The Faculty/Staff Award went to Sharon Irving, associate professor of pediatric nursing in the School of Nursing. Irving also serves as a senior fellow at the Leonard Davis Institute and as a steering committee member of the Penn Center for Nutritional Science and Medicine. “When there is a task or a need or a challenge, she does not shirk the responsibility,” said Colleen Winn, who introduced the honoree.
Irving is a first-generation college student from Harlem who became one of the first Black pediatric critical care nurse practitioners in the U.S.
“I chose nursing because nursing allowed me to be me,” Irving said. “It also allowed me to reach back and help.”
AARC director Valerie Dorsey Allen was this year’s Joann Mitchell Outstanding Legacy Honoree. Over her many years of leadership, Dorsey Allen has consistently served on the WOCAP committee. “My WOCAP family has been a cocoon when I needed to be protected and a cheerleading squad when I have had achievements,” Dorsey Allen said.
Diane Waff, professor of practice at the Graduate School of Education, won this year’s Helen O. Dickens Lifetime Achievement Award. Waff is the director of the Philadelphia Writing Project and has worked for the organization for 30 years, improving teaching and learning, building community, and addressing issues of race, power, and gender in schools. “Young people’s writing and creativity continues to inspire me,” she said.
The voices of color presentation included reflections from Sharon Smith, associate vice provost for university life; Nesha Subramaniam, a South Asia Studies major in the College of Arts and Sciences; Krista L. Cortes of La Casa Latina; and Zhanar Beketova of the Graduate School of Education. Each woman offered testimony from her own personal experiences.
Smith shared the story of her family’s migration from the Caribbean to the U.S., where Smith was one of the few Black students in her suburban high school, which filled her with anxiety. “I’m sure to this day,” she says, “everyone at that high school thinks I’m shy.”

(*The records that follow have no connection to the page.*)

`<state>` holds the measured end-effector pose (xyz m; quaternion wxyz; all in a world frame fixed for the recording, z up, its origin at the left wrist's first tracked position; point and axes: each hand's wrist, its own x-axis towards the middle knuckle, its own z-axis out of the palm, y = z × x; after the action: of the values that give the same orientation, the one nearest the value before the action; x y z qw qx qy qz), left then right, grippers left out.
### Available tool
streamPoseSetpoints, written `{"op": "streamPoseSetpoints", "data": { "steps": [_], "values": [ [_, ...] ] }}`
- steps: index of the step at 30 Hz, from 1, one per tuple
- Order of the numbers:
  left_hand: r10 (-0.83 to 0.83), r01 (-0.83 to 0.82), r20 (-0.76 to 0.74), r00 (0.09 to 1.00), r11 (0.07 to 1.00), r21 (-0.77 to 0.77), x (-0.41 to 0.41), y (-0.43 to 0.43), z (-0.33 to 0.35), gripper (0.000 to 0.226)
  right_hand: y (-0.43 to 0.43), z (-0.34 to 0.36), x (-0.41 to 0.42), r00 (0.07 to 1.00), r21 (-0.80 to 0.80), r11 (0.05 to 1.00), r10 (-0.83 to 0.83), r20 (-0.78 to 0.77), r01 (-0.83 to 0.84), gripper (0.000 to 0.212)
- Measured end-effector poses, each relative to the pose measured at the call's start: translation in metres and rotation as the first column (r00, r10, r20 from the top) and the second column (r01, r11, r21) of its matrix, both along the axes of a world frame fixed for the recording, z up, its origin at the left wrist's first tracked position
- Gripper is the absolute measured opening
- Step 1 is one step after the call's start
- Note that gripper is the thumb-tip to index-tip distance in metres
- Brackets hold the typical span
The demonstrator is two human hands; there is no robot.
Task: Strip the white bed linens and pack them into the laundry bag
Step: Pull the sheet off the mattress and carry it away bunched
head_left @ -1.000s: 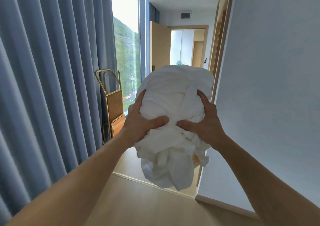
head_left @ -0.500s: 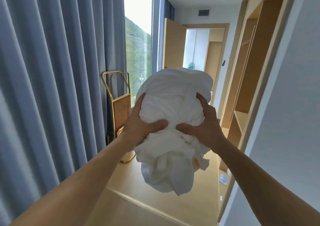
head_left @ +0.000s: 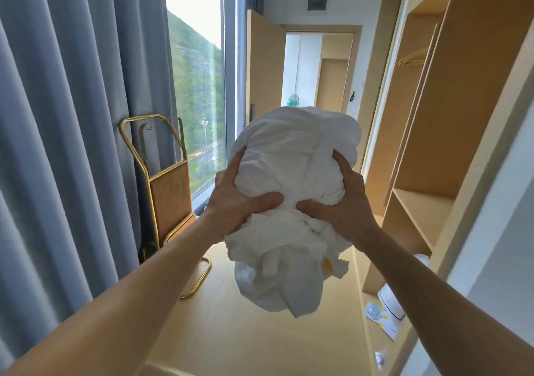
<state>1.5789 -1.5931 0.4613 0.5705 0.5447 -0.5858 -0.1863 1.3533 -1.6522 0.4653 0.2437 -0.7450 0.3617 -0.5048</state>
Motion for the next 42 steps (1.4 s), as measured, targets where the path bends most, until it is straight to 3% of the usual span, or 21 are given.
{"op": "streamPoseSetpoints", "data": {
  "steps": [14, 28, 36, 42],
  "values": [
    [0.007, -0.008, -0.04, 0.999, 1.0, -0.02, 0.078, -0.257, 0.024, 0.121, -0.272, 0.018, 0.083, 0.998, -0.023, 0.998, 0.056, 0.031, -0.055, 0.125],
    [-0.141, 0.136, -0.083, 0.987, 0.989, -0.061, 0.191, -0.544, 0.023, 0.118, -0.531, 0.018, 0.189, 0.994, -0.061, 0.992, -0.112, -0.008, 0.111, 0.128],
    [-0.22, 0.218, -0.052, 0.974, 0.975, -0.044, 0.203, -0.707, 0.017, 0.119, -0.674, 0.008, 0.194, 0.979, -0.026, 0.979, -0.202, 0.017, 0.203, 0.125],
    [-0.223, 0.219, -0.062, 0.973, 0.974, -0.065, 0.193, -0.838, 0.008, 0.12, -0.809, 0.0, 0.185, 0.984, -0.014, 0.984, -0.175, 0.045, 0.176, 0.125]
  ]
}}
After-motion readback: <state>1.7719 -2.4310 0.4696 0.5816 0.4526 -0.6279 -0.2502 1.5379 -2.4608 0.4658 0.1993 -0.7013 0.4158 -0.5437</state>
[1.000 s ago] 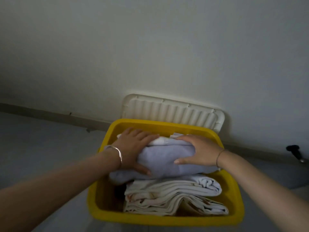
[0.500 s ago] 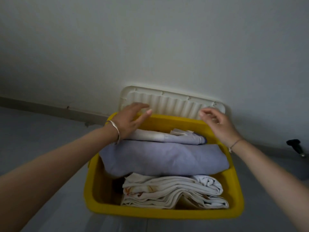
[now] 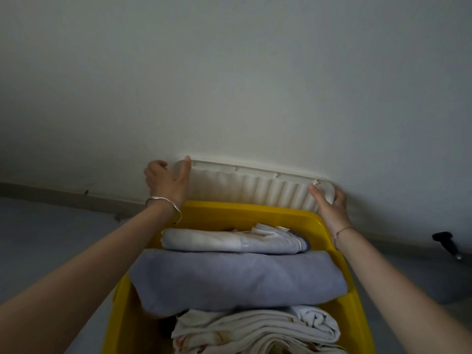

Subramaniam is Sri Lankan American. Losing several family members during the Sri Lankan Civil War gave her a heightened awareness to human rights violations and global health, she said. “To be part of the American diaspora is having your life shaped and impacted by diversity, struggle, but also by constant rebuilding and rebirth. Individual cultural differences will always be present but so will human connection.”
Cortes spoke of her work to understand her Afro-Latinx identity, which she then uses to make others feel seen and accepted, she said. “For Black women, leading in higher education looks a lot like mothering,” Cortes said.
Beketova, who is originally from Khazakstan, spoke of colorism in her home country.
Prevalent in countries with a history of colonialism and slavery, colorism causes people within the same ethnic group to treat one another differently based on skin tone, she said.
As a child, Beketova internalized negative messages. Now, she wants “every little girl growing up to know that she’s beautiful because she is human.”
Mariel Diana Featherstone, a staff member in the Neuroscience Graduate Group, will serve as the 2024 chair. The theme, she said, will be “facing our fears and growing and adapting to change.”